What to do
Would you please copy the part of the material below that opens with the line containing "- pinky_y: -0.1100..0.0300" and closes with the line containing "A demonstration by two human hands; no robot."? Copy it exactly, and only it.

Provided entries
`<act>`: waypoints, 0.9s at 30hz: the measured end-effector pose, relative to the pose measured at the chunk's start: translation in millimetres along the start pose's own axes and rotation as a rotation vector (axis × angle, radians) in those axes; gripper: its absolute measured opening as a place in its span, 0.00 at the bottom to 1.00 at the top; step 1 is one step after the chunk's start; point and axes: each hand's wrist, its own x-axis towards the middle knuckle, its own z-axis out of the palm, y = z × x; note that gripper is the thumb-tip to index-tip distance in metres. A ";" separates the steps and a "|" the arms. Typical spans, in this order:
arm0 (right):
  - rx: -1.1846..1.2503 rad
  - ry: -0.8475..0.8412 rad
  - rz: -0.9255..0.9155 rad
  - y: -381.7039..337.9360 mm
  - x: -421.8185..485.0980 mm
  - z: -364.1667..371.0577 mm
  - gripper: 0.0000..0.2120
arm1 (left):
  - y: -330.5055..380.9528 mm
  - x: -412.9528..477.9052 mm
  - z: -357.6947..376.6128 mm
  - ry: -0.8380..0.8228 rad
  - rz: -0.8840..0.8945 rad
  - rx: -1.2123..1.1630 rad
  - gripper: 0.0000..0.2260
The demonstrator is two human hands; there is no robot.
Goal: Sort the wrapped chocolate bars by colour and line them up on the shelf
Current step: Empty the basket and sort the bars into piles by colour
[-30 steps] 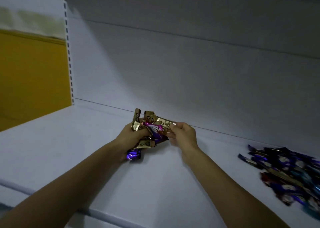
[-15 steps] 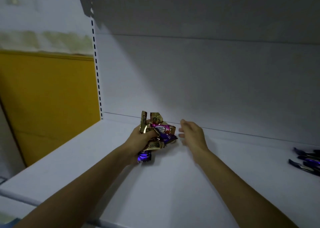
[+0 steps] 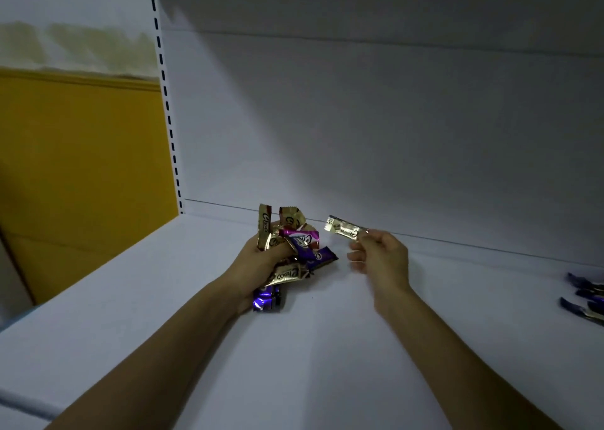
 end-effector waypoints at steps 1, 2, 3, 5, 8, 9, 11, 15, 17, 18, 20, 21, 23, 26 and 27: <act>-0.034 -0.027 -0.001 -0.5 1.3 -2.3 0.06 | 0.4 0.0 -0.6 -0.001 0.001 -0.009 0.12; -0.071 -0.083 0.007 -0.5 1.3 -3.8 0.06 | 0.6 0.1 -0.9 -0.003 0.000 -0.010 0.13; -0.108 -0.147 0.019 0.0 0.4 -4.3 0.06 | 0.5 0.3 -1.0 -0.005 -0.003 -0.004 0.13; -0.215 -0.218 0.007 3.5 -0.8 -3.7 0.09 | -0.1 -0.1 -0.8 -0.010 -0.005 0.008 0.13; -0.339 -0.155 -0.111 6.8 -3.5 -1.3 0.07 | 0.8 -1.0 0.4 -0.030 0.000 0.010 0.11; -0.346 -0.140 -0.151 6.4 -5.4 -0.9 0.06 | 0.7 -1.3 0.3 -0.034 0.003 0.021 0.10; -0.313 -0.163 -0.195 4.0 -10.2 0.8 0.09 | 0.3 -2.3 0.6 -0.037 -0.006 0.066 0.10; -0.172 -0.312 -0.139 -2.1 -17.5 11.4 0.12 | -0.9 -6.5 0.7 -0.102 -0.014 0.147 0.11; -0.131 -0.350 -0.100 -5.2 -20.0 17.3 0.12 | -0.8 -6.5 0.8 -0.109 -0.017 0.160 0.10; -0.117 -0.368 -0.084 -6.3 -22.1 19.9 0.11 | -1.2 -5.6 0.6 -0.104 -0.014 0.167 0.11; -0.115 -0.399 -0.075 -6.7 -27.8 24.4 0.10 | -2.5 -3.7 0.4 -0.081 -0.007 0.172 0.10; -0.125 -0.407 -0.075 -6.0 -29.9 25.7 0.10 | -3.4 -2.7 0.2 -0.069 -0.004 0.168 0.09; -0.149 -0.408 -0.056 -5.1 -31.9 25.5 0.11 | -4.2 -2.0 0.2 -0.038 -0.006 0.142 0.08; -0.157 -0.401 0.014 -6.8 -28.1 17.9 0.10 | -3.8 -1.1 -0.6 0.022 -0.005 0.103 0.12; -0.156 -0.414 0.044 -7.6 -26.1 14.7 0.08 | -3.3 -0.9 -0.6 0.035 -0.001 0.094 0.11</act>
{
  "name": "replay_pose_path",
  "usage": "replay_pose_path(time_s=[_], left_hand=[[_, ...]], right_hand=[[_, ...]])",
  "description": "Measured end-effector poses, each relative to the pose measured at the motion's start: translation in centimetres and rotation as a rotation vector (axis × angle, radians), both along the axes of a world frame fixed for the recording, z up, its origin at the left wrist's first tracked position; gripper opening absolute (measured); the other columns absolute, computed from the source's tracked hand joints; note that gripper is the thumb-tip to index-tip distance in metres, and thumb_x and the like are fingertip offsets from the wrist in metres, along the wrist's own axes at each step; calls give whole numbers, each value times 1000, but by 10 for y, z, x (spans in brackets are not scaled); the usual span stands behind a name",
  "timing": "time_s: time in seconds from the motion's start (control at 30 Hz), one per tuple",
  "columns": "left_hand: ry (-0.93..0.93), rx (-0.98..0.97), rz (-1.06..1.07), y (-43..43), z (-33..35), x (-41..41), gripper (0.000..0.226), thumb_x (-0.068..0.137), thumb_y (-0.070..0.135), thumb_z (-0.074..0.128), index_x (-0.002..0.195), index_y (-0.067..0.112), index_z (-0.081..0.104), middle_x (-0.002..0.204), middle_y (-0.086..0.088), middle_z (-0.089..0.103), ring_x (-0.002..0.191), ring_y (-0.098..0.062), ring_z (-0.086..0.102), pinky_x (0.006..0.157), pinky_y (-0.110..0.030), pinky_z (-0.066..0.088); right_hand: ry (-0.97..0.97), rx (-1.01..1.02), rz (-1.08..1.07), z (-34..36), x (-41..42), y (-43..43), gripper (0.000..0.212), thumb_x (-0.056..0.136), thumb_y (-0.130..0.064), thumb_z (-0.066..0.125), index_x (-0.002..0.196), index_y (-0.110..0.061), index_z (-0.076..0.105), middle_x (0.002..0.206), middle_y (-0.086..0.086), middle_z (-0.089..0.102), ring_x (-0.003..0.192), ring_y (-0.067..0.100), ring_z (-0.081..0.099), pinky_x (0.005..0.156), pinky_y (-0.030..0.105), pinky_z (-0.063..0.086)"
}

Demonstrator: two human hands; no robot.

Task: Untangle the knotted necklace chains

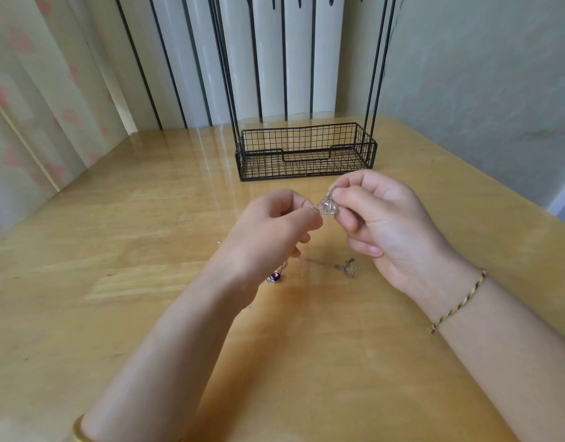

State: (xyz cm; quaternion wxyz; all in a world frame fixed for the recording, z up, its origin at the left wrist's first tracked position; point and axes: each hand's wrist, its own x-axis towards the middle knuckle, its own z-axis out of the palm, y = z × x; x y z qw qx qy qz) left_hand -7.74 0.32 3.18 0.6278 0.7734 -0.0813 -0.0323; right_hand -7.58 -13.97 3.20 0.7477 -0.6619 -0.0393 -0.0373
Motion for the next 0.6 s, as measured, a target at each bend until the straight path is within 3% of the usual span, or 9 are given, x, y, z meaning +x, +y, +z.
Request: replay_pose_path(time_s=[0.13, 0.37, 0.6], left_hand=[[-37, -96, 81, 1, 1, 2, 16, 86, 7, 58, 72, 15, 57, 71, 1, 59, 67, -10, 57, 63, -26, 44], [-6, -428, 121, -2, 2, 2, 18, 88, 1, 56, 75, 13, 55, 76, 0, 67, 69, -10, 60, 59, -23, 44], [-26, -400, 68, -3, 1, 1, 18, 90, -1, 50, 79, 13, 48, 66, 2, 59, 55, -9, 50, 56, -23, 40]], right_hand=[[13, -3, 8, 0, 0, 0, 14, 89, -2, 50, 79, -12, 54, 44, -4, 32, 34, 5, 18, 35, 15, 11], [47, -31, 74, 0, -3, 3, 15, 90, -4, 50, 78, -13, 53, 44, -4, 29, 35, 6, 15, 37, 15, 10], [70, 30, 98, 2, -3, 3, 16, 89, -5, 47, 76, -13, 52, 44, -4, 31, 37, 8, 14, 36, 16, 11]])
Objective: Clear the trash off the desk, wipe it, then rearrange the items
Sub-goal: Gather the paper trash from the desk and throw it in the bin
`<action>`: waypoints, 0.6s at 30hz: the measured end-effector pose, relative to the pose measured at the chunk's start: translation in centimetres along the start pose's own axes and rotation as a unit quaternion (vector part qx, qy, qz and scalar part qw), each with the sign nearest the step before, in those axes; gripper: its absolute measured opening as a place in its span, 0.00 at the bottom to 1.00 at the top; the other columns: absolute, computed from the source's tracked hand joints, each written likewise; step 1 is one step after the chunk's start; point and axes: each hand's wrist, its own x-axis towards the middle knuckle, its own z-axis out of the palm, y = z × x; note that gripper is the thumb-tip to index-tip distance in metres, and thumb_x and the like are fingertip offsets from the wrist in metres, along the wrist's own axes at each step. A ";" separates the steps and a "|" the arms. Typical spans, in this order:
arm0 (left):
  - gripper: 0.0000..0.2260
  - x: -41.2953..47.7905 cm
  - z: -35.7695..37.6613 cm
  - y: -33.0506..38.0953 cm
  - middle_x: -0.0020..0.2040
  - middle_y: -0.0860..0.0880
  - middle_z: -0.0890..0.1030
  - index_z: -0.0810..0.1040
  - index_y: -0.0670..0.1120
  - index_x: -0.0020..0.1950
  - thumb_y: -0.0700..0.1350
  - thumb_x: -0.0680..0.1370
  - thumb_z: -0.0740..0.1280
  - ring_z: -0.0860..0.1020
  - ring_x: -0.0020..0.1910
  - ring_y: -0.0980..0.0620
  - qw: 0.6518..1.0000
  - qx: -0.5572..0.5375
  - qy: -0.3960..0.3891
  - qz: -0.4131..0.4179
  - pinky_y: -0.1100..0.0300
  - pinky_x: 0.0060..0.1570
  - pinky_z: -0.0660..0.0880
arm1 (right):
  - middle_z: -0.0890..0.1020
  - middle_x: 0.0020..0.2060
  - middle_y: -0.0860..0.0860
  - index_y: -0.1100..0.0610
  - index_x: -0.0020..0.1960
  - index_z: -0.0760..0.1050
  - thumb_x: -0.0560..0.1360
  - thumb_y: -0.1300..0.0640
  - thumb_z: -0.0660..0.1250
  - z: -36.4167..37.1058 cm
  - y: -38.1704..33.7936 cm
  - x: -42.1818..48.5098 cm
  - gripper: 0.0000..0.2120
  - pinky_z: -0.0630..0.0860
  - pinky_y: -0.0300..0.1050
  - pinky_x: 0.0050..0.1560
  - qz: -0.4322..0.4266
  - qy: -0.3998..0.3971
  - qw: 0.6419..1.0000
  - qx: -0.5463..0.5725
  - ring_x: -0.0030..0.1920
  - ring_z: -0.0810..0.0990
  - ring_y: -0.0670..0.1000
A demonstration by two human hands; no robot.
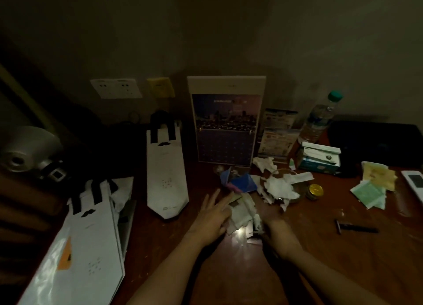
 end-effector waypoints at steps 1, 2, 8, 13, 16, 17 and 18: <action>0.13 0.9 -0.2 0.3 0.79 0.55 0.44 0.73 0.47 0.62 0.44 0.77 0.64 0.40 0.77 0.44 1.000 -0.006 -0.010 0.005 0.38 0.73 0.47 | 0.76 0.47 0.48 0.57 0.55 0.76 0.77 0.61 0.62 -0.4 0.3 0.0 0.08 0.68 0.37 0.45 -0.014 0.001 1.000 0.013 0.47 0.74 0.48; 0.20 1.8 -0.4 0.5 0.79 0.56 0.41 0.69 0.49 0.68 0.44 0.76 0.67 0.38 0.77 0.42 1.000 -0.010 -0.027 0.001 0.35 0.73 0.47 | 0.77 0.49 0.50 0.56 0.56 0.75 0.77 0.62 0.62 -0.7 0.5 0.0 0.09 0.68 0.37 0.45 -0.014 0.001 1.000 0.028 0.49 0.76 0.49; 0.64 6.2 0.4 1.0 0.72 0.49 0.22 0.18 0.65 0.63 0.57 0.64 0.78 0.29 0.71 0.33 0.987 0.077 -0.128 -0.057 0.26 0.66 0.44 | 0.71 0.60 0.51 0.49 0.68 0.62 0.77 0.56 0.64 -3.6 1.1 0.8 0.21 0.72 0.37 0.46 -0.023 0.010 0.999 0.028 0.51 0.76 0.50; 0.67 8.2 1.1 0.7 0.67 0.49 0.18 0.17 0.64 0.62 0.56 0.61 0.80 0.27 0.70 0.32 0.981 0.094 -0.164 -0.054 0.26 0.66 0.41 | 0.59 0.73 0.59 0.54 0.75 0.55 0.68 0.55 0.74 -4.6 2.1 2.3 0.42 0.74 0.42 0.53 -0.011 0.042 0.993 -0.107 0.60 0.73 0.57; 0.66 9.0 0.9 0.4 0.67 0.49 0.17 0.18 0.65 0.62 0.58 0.61 0.80 0.23 0.67 0.33 0.975 0.122 -0.181 -0.042 0.26 0.66 0.39 | 0.61 0.73 0.63 0.54 0.75 0.57 0.57 0.40 0.78 -4.7 2.8 3.9 0.54 0.69 0.60 0.63 -0.001 0.044 0.977 -0.207 0.68 0.62 0.64; 0.65 9.3 0.8 0.4 0.67 0.49 0.18 0.20 0.64 0.65 0.58 0.61 0.80 0.23 0.66 0.33 0.972 0.131 -0.192 -0.038 0.26 0.66 0.39 | 0.54 0.75 0.62 0.51 0.77 0.51 0.62 0.36 0.73 -4.7 2.6 4.2 0.53 0.60 0.62 0.69 0.009 0.036 0.976 -0.213 0.72 0.54 0.64; 0.65 9.6 0.8 0.4 0.69 0.49 0.19 0.23 0.63 0.68 0.58 0.61 0.80 0.25 0.68 0.33 0.968 0.143 -0.205 -0.034 0.27 0.67 0.39 | 0.49 0.76 0.60 0.49 0.78 0.46 0.67 0.34 0.68 -4.7 2.5 4.5 0.50 0.53 0.61 0.72 0.037 -0.001 0.981 -0.191 0.74 0.49 0.63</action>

Expected output
  - pinky_y: -0.1100..0.0300
  - pinky_x: 0.0060..0.1570
  - pinky_z: -0.0660..0.0880
arm1 (right):
  - middle_z: -0.0890..0.1020
  - middle_x: 0.0020..0.2060
  - middle_y: -0.0860..0.0860
  - index_y: -0.1100..0.0610
  - index_x: -0.0020..0.1960
  - index_z: -0.0760..0.1050
  - thumb_x: -0.0560..0.1360
  - thumb_y: -0.1300..0.0640
  - thumb_z: -0.0660..0.1250
  - z: -36.4167..37.1058 cm
  - y: -38.1704..33.7936 cm
  - x: -42.1818..48.5098 cm
  - gripper: 0.0000..0.2120
  - pinky_z: -0.0630..0.0860
  - pinky_y: -0.0300..0.1050
  - pinky_x: 0.0050..0.1560
  - qz: -0.4322..0.4266
  - qy: -0.3998..0.3971
  - qw: 0.6419..1.0000
  - qx: -0.5463..0.5725
  - ring_x: -0.0030..0.1920
  - ring_z: -0.0810..0.0990
  - ring_y: -0.0670..0.1000
A demonstration by two human hands; no robot.

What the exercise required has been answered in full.